No provision for referendum in Constitution
Delhi Chief Minister Arvind Kejriwal, soon after the referendum results in Britain became public, said that the people of Delhi should also be allowed to have a referendum to express their choice of continuing Delhi as a Union Territory or allow it to become a full-fledged state.
Whether statehood or Union Territory status is more suitable for Delhi is a matter of debate. To reach a conclusion on this issue through a referendum is an idea to have immediate rejection and political admonition.
It would be most appropriate to quote former British Prime Minister Clement Atlee, who once had once dismissed referendums, saying: "I could not consent to the introduction into our national life of a device so alien to all our traditions as the referendum, which has only too often been the instrument of Nazism and Fascism."
Atlee would never have thought that the very device he was referring to as alien would one day be used by a Labour Prime Minister like himself David Cameroon) to be a devastating weapon for British economy and its people.
The politics of referendum is always pregnant with seeds of secession and our first Prime Minister Jawaharlal Nehru committed the grave mistake of agreeing to referendum (plebiscite) in Jammu and Kashmir. Nehru’s move, which could have brought about disintegration of India, thankfully did not receive endorsement of his Cabinet and it could never be carried through.
But still it needed martyrdom of nationalist leaders like Syama Prasad Mookerjee to rename the post of Prime Minister of Jammu and Kashmir as that of the Chief Minister of the state.
His struggle for “Ek Nishaan, Ek Pradhan, Ek Vidhan” remains incomplete as Jammu and Kashmir still has a separate flag, though it’s flown alongside the tricolour, and a separate Constitution, and a separate penal code.
A large number of people owing allegiance to the nationalist ideals have struggled all these years for the end of article 370 of the Indian Constitution, which guarantees the extraordinary status to the state of Jammu and Kashmir. For such people the very idea of a referendum is anathema, and expectedly they would oppose it tooth and nail albeit through Constitutional methods.

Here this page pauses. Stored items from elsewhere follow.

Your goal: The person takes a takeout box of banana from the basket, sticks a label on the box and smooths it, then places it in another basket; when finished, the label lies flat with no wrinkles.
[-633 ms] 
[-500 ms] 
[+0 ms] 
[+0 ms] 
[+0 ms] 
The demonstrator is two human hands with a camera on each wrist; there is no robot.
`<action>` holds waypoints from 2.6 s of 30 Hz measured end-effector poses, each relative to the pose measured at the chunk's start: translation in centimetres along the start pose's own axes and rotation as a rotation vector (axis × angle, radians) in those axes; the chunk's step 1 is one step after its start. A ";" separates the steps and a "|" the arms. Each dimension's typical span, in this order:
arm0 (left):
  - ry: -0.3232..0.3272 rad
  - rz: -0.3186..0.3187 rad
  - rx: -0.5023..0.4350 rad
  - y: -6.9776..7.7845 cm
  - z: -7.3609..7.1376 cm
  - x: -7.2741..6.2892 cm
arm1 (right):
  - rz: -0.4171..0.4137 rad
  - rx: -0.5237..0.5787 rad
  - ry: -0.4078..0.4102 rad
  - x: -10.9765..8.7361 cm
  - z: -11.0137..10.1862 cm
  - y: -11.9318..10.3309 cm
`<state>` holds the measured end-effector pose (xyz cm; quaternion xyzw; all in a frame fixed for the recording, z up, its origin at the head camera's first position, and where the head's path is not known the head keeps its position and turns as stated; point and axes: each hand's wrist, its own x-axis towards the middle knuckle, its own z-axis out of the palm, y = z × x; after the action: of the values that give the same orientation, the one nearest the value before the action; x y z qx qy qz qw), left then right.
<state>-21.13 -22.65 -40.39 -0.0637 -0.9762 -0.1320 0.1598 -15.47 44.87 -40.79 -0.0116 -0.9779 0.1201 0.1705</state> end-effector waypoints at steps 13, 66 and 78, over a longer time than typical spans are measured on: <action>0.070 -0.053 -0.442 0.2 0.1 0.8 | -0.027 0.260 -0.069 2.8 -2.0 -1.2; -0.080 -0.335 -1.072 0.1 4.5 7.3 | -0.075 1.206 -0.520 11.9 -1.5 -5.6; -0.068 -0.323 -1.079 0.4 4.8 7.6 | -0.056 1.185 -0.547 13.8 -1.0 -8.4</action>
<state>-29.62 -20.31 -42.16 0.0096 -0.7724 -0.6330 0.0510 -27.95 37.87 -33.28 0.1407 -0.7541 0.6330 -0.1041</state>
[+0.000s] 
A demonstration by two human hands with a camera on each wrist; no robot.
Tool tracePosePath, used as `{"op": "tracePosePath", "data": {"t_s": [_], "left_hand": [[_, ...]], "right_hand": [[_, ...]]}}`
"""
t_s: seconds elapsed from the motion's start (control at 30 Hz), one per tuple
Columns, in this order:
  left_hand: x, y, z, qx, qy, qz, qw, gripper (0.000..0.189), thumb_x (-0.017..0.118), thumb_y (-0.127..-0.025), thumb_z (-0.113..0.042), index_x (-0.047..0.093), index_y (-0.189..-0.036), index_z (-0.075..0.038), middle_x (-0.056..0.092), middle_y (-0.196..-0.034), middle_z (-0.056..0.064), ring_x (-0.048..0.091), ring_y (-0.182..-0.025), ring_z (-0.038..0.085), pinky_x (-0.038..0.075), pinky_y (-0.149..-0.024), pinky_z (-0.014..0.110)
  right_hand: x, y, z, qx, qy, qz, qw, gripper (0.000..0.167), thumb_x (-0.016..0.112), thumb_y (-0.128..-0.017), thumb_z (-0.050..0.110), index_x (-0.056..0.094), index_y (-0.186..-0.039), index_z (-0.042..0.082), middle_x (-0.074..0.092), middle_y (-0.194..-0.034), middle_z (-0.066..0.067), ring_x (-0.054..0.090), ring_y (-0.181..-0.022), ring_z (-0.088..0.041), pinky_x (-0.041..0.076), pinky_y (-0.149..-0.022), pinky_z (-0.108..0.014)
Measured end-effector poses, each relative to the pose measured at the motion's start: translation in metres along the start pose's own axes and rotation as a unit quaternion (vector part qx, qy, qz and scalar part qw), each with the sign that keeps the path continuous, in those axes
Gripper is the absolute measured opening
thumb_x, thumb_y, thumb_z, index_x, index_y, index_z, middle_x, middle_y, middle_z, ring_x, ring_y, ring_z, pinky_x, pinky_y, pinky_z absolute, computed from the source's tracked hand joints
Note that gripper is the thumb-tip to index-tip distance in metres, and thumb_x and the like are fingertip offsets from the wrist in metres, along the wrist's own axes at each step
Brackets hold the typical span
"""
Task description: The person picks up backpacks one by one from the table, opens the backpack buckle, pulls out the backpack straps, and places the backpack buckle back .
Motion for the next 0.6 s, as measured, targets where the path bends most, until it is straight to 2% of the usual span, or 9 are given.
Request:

Delhi Chief Minister Arvind Kejriwal must appreciate that our Constitution acknowledges the will of the people through their representatives. Parliament is a custodian of the sense of the nation, and all major decisions have to be made in the Parliament through the process mandated by the Constitution.
Thus, it should be appreciated that reorganisation of states on the basis of the report of the States Reorganisation Commission, submitted in 1956, was done through the Acts of the Parliament.
During the NDA I government at the Centre, Prime Minister Atal Bihari Vajpayee acceded to the long-pending demand of the people of the hill districts of Uttar Pradesh, Chotanagpur of Bihar, and tribal districts of Madhya Pradesh by creating separate states of Uttarakhand, Jharkhand, and Chhattisgarh.
However, he did so piloting separate acts of Parliament for each of the states. More importantly, they were taken up in Parliament only after the respective state Assemblies from where they had to be carved out a passed resolution for the same.
The only instance of a so-called referendum in the country dates to the 1960s when the people of the newly integrated Portuguese colony of Goa were asked to give an opinion if they wanted to remain a separate entity or merge with the state of Maharashtra.
This example is often quoted by Kejriwal to embellish his argument, however, he only tells half of the story. The fact remains that this opinion poll too was held under a Parliamentary act -- The Goa, Daman and Diu (Opinion Poll) Act on December 16, 1966.
Just in case the Chief Minister decides to go for opinion polls on the matter it must be underlined to him that even that has to be conducted under a mandate of the parliament through a Constitutional body like the Election Commission. The other example which the Aam Aadmi Party (AAP) functionaries keep flaunting is that of Sikkim.
Now, again the referendum in Sikkim was held by the government of the kingdom, which took people’s opinion on joining the Indian Union. The said referendum took place in Sikkim before the Himalayan Kingdom became 22nd state of the Indian Union, thus outside the jurisdiction of the Indian Constitution.
Interpreting the Constitution in the Keshvanand Bharti case in 1973, the Supreme Court said: “The procedure prescribed in Article 368 is the exclusive procedure for the amendment of the Constitution. The word ‘only’ in Article 368 rules out all other procedures for amendment.”
Making Delhi a state would need amendment of Constitution which can only be done through the Parliament, which as mentioned earlier in the article, is the custodian of the sense of the people of the people of the nation.
(The writer is general secretary, Delhi State BJP. Views expressed are strictly personal.)